# Question for Home schoolers



## Anton Bruckner (Nov 7, 2006)

Have you guys been successful in incorporating a Foreign Language and a Musical Curriculum, or is this done by another parent with such expertise?

If you have, how is it going.


----------



## Augusta (Nov 7, 2006)

My children take Latin and Piano via private lessons outside the home. It is going great. They love both. Well, they go up and down with loving piano,  but now that they have taken piano for 4 years they are more and more into it as they get better and better at playing.


----------



## RamistThomist (Nov 7, 2006)

If the Lord blesses me and my future wife with wee'uns, we plan to homeschool.

I know Greek and the basics of Spanish and German


----------



## ChristopherPaul (Nov 7, 2006)

My oldest (who is five) is scheduled to start private piano lessons in January.

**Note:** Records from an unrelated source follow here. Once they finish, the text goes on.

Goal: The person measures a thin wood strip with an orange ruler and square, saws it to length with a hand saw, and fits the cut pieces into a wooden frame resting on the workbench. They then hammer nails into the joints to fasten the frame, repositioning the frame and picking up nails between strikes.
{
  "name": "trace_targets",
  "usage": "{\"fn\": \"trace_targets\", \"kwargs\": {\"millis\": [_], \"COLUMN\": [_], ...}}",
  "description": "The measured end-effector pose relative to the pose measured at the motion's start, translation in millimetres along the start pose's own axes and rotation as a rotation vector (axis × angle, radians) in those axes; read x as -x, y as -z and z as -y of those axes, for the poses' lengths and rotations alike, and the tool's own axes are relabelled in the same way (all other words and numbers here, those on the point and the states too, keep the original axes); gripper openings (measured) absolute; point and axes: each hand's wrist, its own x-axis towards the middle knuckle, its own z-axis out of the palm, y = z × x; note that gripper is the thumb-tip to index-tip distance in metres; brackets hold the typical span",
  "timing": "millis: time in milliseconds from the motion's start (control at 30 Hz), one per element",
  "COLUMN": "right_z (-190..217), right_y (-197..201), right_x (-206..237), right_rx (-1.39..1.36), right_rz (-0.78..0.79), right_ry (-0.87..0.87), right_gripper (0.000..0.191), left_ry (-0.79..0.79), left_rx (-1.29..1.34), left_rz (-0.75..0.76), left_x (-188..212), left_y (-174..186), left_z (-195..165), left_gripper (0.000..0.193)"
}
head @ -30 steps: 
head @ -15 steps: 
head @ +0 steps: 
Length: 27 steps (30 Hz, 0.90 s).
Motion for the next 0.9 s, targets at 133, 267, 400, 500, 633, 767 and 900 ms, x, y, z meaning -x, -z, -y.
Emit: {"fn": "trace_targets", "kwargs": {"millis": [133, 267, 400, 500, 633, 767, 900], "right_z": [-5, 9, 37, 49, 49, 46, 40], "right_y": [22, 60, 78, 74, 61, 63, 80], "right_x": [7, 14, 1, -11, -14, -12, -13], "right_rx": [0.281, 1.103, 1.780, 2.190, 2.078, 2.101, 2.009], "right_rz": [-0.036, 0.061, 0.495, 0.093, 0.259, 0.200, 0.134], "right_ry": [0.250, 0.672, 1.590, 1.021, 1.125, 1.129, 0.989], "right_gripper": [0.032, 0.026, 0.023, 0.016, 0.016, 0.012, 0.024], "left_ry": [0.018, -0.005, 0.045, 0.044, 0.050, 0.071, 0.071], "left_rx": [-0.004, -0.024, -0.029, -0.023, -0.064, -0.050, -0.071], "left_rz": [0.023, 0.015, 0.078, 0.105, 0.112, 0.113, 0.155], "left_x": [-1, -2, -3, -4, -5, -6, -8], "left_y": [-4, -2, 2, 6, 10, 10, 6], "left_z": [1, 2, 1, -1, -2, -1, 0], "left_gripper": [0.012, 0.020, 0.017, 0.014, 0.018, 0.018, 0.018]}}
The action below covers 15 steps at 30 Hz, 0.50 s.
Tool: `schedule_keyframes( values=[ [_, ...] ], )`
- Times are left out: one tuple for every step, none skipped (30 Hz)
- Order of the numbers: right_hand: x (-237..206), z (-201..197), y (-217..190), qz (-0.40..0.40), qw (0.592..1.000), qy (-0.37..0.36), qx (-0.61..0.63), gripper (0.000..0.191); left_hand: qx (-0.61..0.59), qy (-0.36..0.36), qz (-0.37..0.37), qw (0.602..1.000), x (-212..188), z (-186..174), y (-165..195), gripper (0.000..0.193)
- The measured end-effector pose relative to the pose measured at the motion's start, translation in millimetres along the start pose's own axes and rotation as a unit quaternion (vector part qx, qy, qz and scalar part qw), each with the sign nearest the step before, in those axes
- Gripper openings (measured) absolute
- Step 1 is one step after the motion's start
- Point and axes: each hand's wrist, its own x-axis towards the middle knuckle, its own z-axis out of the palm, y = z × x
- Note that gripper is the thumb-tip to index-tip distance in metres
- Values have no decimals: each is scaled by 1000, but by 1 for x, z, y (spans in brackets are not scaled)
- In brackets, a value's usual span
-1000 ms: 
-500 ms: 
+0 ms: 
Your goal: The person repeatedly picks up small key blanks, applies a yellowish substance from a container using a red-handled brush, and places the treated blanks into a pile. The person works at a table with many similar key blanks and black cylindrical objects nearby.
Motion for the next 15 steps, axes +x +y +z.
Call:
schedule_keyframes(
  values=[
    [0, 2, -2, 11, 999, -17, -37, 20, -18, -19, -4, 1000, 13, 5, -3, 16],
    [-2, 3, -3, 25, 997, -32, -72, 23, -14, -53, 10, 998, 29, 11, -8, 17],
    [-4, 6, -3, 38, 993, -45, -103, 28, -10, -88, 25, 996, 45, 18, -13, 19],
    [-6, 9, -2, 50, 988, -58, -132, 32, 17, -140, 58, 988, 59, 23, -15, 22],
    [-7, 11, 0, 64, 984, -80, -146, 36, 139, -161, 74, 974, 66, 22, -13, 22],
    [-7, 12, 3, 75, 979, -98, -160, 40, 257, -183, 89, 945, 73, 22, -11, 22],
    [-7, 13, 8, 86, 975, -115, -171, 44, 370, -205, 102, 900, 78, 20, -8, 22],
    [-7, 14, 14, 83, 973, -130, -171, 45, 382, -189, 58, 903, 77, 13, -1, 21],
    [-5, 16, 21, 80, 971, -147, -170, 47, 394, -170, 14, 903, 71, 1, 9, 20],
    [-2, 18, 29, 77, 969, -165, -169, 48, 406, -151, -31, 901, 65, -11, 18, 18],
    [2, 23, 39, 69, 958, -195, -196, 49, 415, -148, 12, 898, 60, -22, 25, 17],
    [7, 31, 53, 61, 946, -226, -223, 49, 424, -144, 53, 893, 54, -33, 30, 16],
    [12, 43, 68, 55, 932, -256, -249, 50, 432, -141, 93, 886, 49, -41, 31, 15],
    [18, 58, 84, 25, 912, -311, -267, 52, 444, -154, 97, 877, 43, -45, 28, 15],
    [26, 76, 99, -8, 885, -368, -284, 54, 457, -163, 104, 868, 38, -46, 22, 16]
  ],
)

She will also be starting spanish right away and Latin by third grade.

The plan is the same for all our kids, but my five year old is in the process of starting both these arts now.


----------



## Anton Bruckner (Nov 7, 2006)

Augusta said:


> My children take Latin and Piano via private lessons outside the home. It is going great. They love both. Well, they go up and down with loving piano,  but now that they have taken piano for 4 years they are more and more into it as they get better and better at playing.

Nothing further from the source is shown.